## DIRECTIONS FOR THIS TASK
Your response should consist of every record, exactly as given.

--- EXERCISE INPUT Enclosed Below ---

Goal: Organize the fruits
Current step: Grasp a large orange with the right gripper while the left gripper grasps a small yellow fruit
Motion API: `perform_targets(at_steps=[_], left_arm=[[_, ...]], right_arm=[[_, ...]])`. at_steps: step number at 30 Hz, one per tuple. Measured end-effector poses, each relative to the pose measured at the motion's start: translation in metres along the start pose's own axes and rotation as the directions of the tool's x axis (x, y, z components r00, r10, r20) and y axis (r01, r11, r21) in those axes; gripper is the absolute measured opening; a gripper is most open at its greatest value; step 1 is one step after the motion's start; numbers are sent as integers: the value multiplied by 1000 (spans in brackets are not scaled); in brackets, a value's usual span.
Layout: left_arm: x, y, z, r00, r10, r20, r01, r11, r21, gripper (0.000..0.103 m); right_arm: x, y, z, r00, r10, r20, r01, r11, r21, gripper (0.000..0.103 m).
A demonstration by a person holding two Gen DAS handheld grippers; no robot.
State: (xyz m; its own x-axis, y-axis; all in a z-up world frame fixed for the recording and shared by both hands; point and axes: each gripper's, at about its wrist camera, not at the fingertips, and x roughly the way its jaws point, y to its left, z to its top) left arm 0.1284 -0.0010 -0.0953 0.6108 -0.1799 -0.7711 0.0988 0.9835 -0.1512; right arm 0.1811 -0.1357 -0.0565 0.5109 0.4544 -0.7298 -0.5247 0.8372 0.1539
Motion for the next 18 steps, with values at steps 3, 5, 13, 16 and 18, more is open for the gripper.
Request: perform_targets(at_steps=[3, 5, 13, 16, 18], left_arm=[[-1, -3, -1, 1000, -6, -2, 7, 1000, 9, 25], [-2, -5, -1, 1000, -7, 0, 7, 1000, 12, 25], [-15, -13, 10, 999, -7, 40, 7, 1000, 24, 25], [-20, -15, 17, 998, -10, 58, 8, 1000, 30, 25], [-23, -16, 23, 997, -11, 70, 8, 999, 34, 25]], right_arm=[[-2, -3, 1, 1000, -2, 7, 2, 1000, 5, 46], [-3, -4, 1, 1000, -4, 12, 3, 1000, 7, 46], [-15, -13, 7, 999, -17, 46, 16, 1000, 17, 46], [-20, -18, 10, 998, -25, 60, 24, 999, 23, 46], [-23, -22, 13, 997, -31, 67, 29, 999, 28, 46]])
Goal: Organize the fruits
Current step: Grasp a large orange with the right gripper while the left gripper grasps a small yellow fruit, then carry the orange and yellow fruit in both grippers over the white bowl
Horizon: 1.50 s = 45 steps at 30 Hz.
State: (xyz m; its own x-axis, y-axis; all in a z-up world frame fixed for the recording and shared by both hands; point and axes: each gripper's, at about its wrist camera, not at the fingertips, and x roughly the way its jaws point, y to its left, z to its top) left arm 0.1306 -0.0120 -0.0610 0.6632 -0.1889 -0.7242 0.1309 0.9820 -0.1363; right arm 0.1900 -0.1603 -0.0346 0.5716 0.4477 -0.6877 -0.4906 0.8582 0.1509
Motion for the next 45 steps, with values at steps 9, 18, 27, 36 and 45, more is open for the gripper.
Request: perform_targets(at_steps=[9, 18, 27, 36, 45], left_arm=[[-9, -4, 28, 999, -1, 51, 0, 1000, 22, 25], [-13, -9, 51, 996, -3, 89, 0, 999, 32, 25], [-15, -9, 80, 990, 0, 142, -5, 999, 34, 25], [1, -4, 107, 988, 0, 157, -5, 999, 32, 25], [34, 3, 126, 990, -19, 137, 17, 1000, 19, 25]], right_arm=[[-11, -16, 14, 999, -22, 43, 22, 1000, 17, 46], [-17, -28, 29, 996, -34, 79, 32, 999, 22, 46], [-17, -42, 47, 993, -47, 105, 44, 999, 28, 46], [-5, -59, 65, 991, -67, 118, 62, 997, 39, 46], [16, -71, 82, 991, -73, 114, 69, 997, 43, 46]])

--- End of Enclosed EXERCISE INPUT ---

## FINISHED EXERCISE
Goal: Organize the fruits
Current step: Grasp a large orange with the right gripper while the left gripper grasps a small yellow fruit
Motion API: `perform_targets(at_steps=[_], left_arm=[[_, ...]], right_arm=[[_, ...]])`. at_steps: step number at 30 Hz, one per tuple. Measured end-effector poses, each relative to the pose measured at the motion's start: translation in metres along the start pose's own axes and rotation as the directions of the tool's x axis (x, y, z components r00, r10, r20) and y axis (r01, r11, r21) in those axes; gripper is the absolute measured opening; a gripper is most open at its greatest value; step 1 is one step after the motion's start; numbers are sent as integers: the value multiplied by 1000 (spans in brackets are not scaled); in brackets, a value's usual span.
Layout: left_arm: x, y, z, r00, r10, r20, r01, r11, r21, gripper (0.000..0.103 m); right_arm: x, y, z, r00, r10, r20, r01, r11, r21, gripper (0.000..0.103 m).
A demonstration by a person holding two Gen DAS handheld grippers; no robot.
State: (xyz m; its own x-axis, y-axis; all in a z-up world frame fixed for the recording and shared by both hands; point and axes: each gripper's, at about its wrist camera, not at the fingertips, and x roughly the way its jaws point, y to its left, z to its top) left arm 0.1284 -0.0010 -0.0953 0.6108 -0.1799 -0.7711 0.0988 0.9835 -0.1512; right arm 0.1811 -0.1357 -0.0565 0.5109 0.4544 -0.7298 -0.5247 0.8372 0.1539
Motion for the next 18 steps, with values at steps 3, 5, 13, 16 and 18, more is open for the gripper.
Request: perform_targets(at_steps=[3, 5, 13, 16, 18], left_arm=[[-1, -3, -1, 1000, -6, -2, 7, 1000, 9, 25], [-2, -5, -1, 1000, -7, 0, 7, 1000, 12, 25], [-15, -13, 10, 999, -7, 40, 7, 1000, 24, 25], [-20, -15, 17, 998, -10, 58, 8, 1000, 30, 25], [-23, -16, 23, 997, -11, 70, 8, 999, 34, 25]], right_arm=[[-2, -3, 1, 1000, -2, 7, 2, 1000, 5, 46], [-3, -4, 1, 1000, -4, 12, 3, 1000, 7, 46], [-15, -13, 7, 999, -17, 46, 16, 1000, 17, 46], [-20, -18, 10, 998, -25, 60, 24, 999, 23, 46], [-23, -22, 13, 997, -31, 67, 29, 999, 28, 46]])
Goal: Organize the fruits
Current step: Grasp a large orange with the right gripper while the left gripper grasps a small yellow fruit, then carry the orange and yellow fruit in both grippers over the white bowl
Horizon: 1.50 s = 45 steps at 30 Hz.
State: (xyz m; its own x-axis, y-axis; all in a z-up world frame fixed for the recording and shared by both hands; point and axes: each gripper's, at about its wrist camera, not at the fingertips, and x roughly the way its jaws point, y to its left, z to its top) left arm 0.1306 -0.0120 -0.0610 0.6632 -0.1889 -0.7242 0.1309 0.9820 -0.1363; right arm 0.1900 -0.1603 -0.0346 0.5716 0.4477 -0.6877 -0.4906 0.8582 0.1509
Motion for the next 45 steps, with values at steps 9, 18, 27, 36 and 45, more is open for the gripper.
Request: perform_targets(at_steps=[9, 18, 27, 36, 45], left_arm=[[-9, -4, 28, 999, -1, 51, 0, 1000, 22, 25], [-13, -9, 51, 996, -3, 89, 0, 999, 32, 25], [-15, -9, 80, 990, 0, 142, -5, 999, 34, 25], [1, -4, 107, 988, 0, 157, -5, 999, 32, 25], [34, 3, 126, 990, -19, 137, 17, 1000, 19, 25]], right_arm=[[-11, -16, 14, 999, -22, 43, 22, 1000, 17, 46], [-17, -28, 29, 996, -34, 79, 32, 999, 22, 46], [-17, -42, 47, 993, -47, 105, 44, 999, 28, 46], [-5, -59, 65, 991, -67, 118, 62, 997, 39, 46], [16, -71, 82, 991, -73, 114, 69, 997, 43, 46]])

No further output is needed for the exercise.